AP Precalculus -3.12 Equivalent Trigonometric Forms- MCQ Exam Style Questions – Effective Fall 2023

AP Precalculus -3.12 Equivalent Trigonometric Forms- MCQ Exam Style Questions – AP Precalculus- per latest AP Precalculus Syllabus.

AP Precalculus – MCQ Exam Style Questions- All Topics

Question

The function $ f $ is defined by $ f(\theta) = \cos(2\theta) $. Which is an equivalent expression for $ f(\theta) $?

(A) 1
(B) $ 1 – 2\cos^2\theta $
(C) $ 1 – 2\sin^2\theta $
(D) $ 2\cos\theta\sin\theta $

▶️ Answer/Explanation

Detailed solution

Using the double-angle identity:
$ \cos(2\theta) = \cos^2\theta – \sin^2\theta $.
Replace $ \cos^2\theta = 1 – \sin^2\theta $:
$ \cos(2\theta) = (1 – \sin^2\theta) – \sin^2\theta = 1 – 2\sin^2\theta $.
✅ Answer: (C)

Question

On the unit circle, first angle $ \theta $ gives point $(a, b)$. Second angle $ 2\theta $ gives $(c, d)$. Express $ c, d $ in terms of $ a, b $.

(A) $ c = -b, d = -a $
(B) $ c = 2a, d = 2b $
(C) $ c = a^2 + b^2, d = 2ab $
(D) $ c = a^2 – b^2, d = 2ab $

▶️ Answer/Explanation

Detailed solution

On unit circle: $ a = \cos\theta, b = \sin\theta $.
Then $ c = \cos(2\theta) = \cos^2\theta – \sin^2\theta = a^2 – b^2 $.
$ d = \sin(2\theta) = 2\sin\theta\cos\theta = 2ab $.
✅ Answer: (D)

Question

The function $ f(x) = \cos x (1 + \tan^2 x) $. Which expression is equivalent to $ f(x) $?

(A) $ \sec x $
(B) $ \cos^3 x $
(C) $ \tan x \sec x $
(D) $ \cot x \csc x $

▶️ Answer/Explanation

Detailed solution

Using $ 1 + \tan^2 x = \sec^2 x $:
$ f(x) = \cos x \cdot \sec^2 x = \cos x \cdot \frac{1}{\cos^2 x} = \frac{1}{\cos x} = \sec x $.
✅ Answer: (A)

Question

Right triangle: hypotenuse = 1, side opposite angle $ \frac{5\pi}{12} $ has length $ x $. Given $ \frac{5\pi}{12} = \frac{3\pi}{12} + \frac{2\pi}{12} $, find $ x $.

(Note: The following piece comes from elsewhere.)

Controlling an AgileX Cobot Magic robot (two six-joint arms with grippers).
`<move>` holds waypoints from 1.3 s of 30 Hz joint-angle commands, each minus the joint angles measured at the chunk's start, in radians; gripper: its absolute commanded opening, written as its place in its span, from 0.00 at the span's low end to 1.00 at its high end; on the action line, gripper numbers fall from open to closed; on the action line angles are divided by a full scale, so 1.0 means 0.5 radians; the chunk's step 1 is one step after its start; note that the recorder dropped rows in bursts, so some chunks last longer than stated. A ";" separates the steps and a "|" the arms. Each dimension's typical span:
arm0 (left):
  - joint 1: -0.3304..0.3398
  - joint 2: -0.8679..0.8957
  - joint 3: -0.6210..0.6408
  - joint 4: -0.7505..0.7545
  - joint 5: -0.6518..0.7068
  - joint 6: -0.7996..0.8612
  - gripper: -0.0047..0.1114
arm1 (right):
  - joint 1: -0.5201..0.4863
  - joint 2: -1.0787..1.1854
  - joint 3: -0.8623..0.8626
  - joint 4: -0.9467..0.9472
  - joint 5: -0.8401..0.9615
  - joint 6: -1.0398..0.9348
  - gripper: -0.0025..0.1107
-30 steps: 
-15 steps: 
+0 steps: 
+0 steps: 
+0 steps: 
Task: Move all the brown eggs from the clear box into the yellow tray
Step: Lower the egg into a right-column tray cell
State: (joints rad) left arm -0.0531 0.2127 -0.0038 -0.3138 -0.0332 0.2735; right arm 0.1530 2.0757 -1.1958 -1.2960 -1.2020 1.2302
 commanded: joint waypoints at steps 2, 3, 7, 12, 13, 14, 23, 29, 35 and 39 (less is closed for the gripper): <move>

(A) $ \left( \frac{\sqrt{2}}{2} \right) \left( \frac{\sqrt{2}}{2} \right) + \left( \frac{1}{2} \right) \left( \frac{\sqrt{3}}{2} \right) $
(B) $ \left( \frac{\sqrt{2}}{2} \right) \left( \frac{\sqrt{3}}{2} \right) + \left( \frac{\sqrt{2}}{2} \right) \left( \frac{1}{2} \right) $
(C) $ \left( \frac{\sqrt{2}}{2} \right) \left( \frac{\sqrt{3}}{2} \right) – \left( \frac{\sqrt{2}}{2} \right) \left( \frac{1}{2} \right) $
(D) $ \left( \frac{\sqrt{2}}{2} \right) \left( \frac{1}{2} \right) – \left( \frac{\sqrt{2}}{2} \right) \left( \frac{\sqrt{3}}{2} \right) $

▶️ Answer/Explanation

Detailed solution

$ x = \sin\frac{5\pi}{12} $.
Let $ \frac{3\pi}{12} = \frac{\pi}{4} $, $ \frac{2\pi}{12} = \frac{\pi}{6} $.
Using sum identity: $ \sin\left(\frac{\pi}{4} + \frac{\pi}{6}\right) = \sin\frac{\pi}{4}\cos\frac{\pi}{6} + \cos\frac{\pi}{4}\sin\frac{\pi}{6} $.
$ \sin\frac{\pi}{4} = \frac{\sqrt{2}}{2}, \cos\frac{\pi}{6} = \frac{\sqrt{3}}{2} $, $ \cos\frac{\pi}{4} = \frac{\sqrt{2}}{2}, \sin\frac{\pi}{6} = \frac{1}{2} $.
Thus $ x = \left(\frac{\sqrt{2}}{2}\right)\left(\frac{\sqrt{3}}{2}\right) + \left(\frac{\sqrt{2}}{2}\right)\left(\frac{1}{2}\right) $.
✅ Answer: (B)

Question

The identity $ \sin(x + \frac{\pi}{2}) = \cos x $ shows cosine is a horizontal translation of sine. Which identity verifies this directly?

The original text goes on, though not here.